閑話「酒と肉」1

ヤウーシュ母星、ヒッジャ記念宇宙港。

その敷地の一角にある整備班事務所で、3班の『ミドリ』と『ピンク』はまったりとしていた。

ソファーで横になり、だらけきっているミドリが呟く。


「主任、戻ってこないね」

「うん……どこまで行っちゃったんだろう?」


デスクで日報を書いていたピンクが手を止め、日が落ちつつある窓の外を見ながら答えた。





その日、整備班3班は19番ポートに着陸した『サトゥーの宇宙船』に定期メンテナンスを実施。

……する筈だったのだが、その最中に”大慌て”のサトゥーがやって来て『急いで離陸したい』と駄々をこねた。

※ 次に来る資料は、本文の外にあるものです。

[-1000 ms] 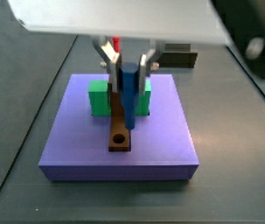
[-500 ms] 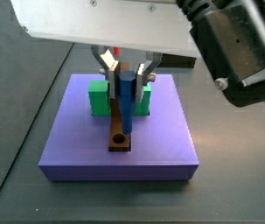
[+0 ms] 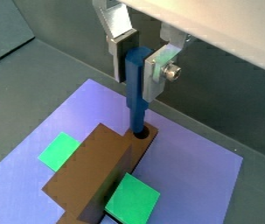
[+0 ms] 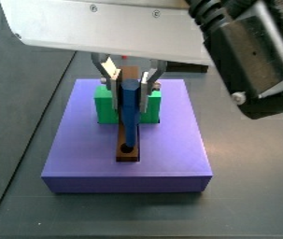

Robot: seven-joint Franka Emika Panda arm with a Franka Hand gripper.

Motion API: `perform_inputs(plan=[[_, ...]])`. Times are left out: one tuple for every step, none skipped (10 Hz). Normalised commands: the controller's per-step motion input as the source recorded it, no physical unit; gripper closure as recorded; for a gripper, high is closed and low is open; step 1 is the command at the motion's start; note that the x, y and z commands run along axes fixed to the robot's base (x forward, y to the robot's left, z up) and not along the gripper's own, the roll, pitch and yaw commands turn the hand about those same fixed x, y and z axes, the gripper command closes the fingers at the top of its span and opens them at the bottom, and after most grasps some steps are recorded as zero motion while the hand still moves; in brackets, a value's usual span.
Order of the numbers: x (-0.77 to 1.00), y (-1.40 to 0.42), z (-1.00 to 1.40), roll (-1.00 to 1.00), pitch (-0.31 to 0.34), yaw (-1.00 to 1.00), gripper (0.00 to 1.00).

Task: Pick up the blue object. Move up. Move to above the board. Insert the blue object.
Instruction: Insert the blue object.

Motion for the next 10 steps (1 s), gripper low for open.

そしてそれに居合わせた、主任ことサメちゃんがまさかの承諾。


無理やり降ろされたアカ、ミドリ、ピンクの目の前で、主任を乗せたままサトゥーの宇宙船――後部ハッチすら開けっ放しの――が急発進してしまう。


「「「えぇ……」」」


困惑する3人を他所に、みるみる上昇していく宇宙船。

しかも直後に2隻の宇宙船が離陸して、サトゥー船を追いかける様に急上昇していく。

かと思えば突如宇宙港にサイレンが鳴り響き、邀撃機が複数離陸するとそれらを追いかけていった。

しかも上空で何故か、閃光と爆発まで発生する始末。


ぽかんと空を見上げていたアカが呟いた。


「……戦争かな?」


【恋は戦争】

作詞:カニ江  作曲:カニ江


 I got you 届けるこの想い

 きっといつかは叶うから

 こんな関係 切なすぎぎぎぎぎぎぎぎぎ......A streaming error has occurred. Please restart your device:



「事務所戻ろうか」

「うん……」


宙ぶらりんになってしまった3班は事務所へ戻る。

そのまま待機し、主任が戻るのを待った。

……が、戻らず。

悲報。

整備主任、サトゥーに『誘拐』されて定時までに戻らず。


しかし3班、慌てない。

これが他のヤウーシュの戦士、例えば『汚損のクァマーセ』や『強欲のガメツィー』なら問題視しただろう。

しかし相手は、あの『お土産のサトゥー』。

顔を見合わせながら、3班は唱和する。

”サトゥーさんだから良し!”。


「「「お疲れ~」」」


3班のメンバー、定時なのでみんな帰宅。


「「お疲れ様~」」


それを事務所で見送るミドリとピンク。

アカ、ミドリ、ピンクの3バカは一応、主任から『3人で2班の手伝いお願い』と残業を命じられているので、残る事にした。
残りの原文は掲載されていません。